RAII (Resource Acquisition Is Initialization) è un'idioma di C++ che consente di gestire il ciclo di vita delle risorse (file, memoria, socket, ecc.) attraverso il ciclo di vita degli oggetti. Le risorse vengono allocate nel costruttore dell'oggetto e liberate nel distruttore.
#include <fstream> viod save_data(const std::string& filename, const std::string& data) { std::ofstream file(filename); // RAII: il file si chiuderà automaticamente if (!file) throw std::runtime_error("Impossibile aprire il file"); file << data; } // il file si chiuderà qui
In caso di eccezioni, il distruttore verrà comunque chiamato, quindi le risorse non andranno perse.

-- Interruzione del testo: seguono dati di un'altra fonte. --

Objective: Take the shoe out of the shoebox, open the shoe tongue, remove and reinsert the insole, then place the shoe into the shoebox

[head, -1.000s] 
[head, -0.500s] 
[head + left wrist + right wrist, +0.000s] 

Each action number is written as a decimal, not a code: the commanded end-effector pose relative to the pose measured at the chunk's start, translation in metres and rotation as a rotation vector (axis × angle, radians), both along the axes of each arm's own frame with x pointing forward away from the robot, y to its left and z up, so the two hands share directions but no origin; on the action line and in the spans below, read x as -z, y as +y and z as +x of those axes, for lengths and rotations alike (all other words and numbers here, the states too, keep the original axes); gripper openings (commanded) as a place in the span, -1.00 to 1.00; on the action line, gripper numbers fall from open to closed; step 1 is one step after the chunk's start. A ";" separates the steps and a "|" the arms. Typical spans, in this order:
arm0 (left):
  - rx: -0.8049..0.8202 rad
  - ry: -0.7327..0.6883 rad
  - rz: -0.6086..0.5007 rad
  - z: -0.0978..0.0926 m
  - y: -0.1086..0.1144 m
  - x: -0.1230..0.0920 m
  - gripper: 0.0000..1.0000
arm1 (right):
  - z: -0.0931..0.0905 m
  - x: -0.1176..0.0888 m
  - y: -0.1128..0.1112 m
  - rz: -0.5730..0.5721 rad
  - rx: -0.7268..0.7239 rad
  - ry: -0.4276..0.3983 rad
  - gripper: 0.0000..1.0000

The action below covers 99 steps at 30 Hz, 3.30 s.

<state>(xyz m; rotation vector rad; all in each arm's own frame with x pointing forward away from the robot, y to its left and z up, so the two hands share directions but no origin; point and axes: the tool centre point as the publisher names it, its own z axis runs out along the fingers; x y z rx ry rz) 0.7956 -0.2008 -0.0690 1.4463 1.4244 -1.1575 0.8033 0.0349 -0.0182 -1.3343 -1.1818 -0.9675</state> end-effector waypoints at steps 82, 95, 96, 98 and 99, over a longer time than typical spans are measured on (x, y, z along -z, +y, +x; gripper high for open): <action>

Senza utilizzare RAII, si possono verificare perdite di memoria e dei descrittori di file.
È possibile garantire l'assenza di perdite di memoria in C++ usando solo try/catch?
No, non è possibile. L'uso di try/catch non garantisce l'allocazione delle risorse. Solo RAII offre questa garanzia.
int* arr = new int[10]; try { // Operazioni su arr throw std::runtime_error("Oops"); } catch (...) { // arr non liberato, a meno che non ci sia delete[] } // arr perso!
Storia
In un grande progetto di grafica, si verificavano periodicamente crash a causa dell'esaurimento dei descrittori di file. Si scoprì che i file venivano aperti in una funzione senza essere racchiusi in RAII (std::fstream), e durante il lancio di un'eccezione le risorse non venivano liberate.
Storia
In un handler di richieste di un server web si utilizzava memoria grezza senza una wrapper in smart-pointer - in caso di lancio di un'eccezione, la memoria non veniva liberata, portando a degrado delle performance e crash.
Storia
In un progetto di elaborazione delle immagini si creavano file temporanei senza un wrapper di oggetti. In caso di lancio di eccezioni, i file non venivano rimossi, portando a un riempimento di /tmp sul server dopo alcuni mesi di lavoro continuo.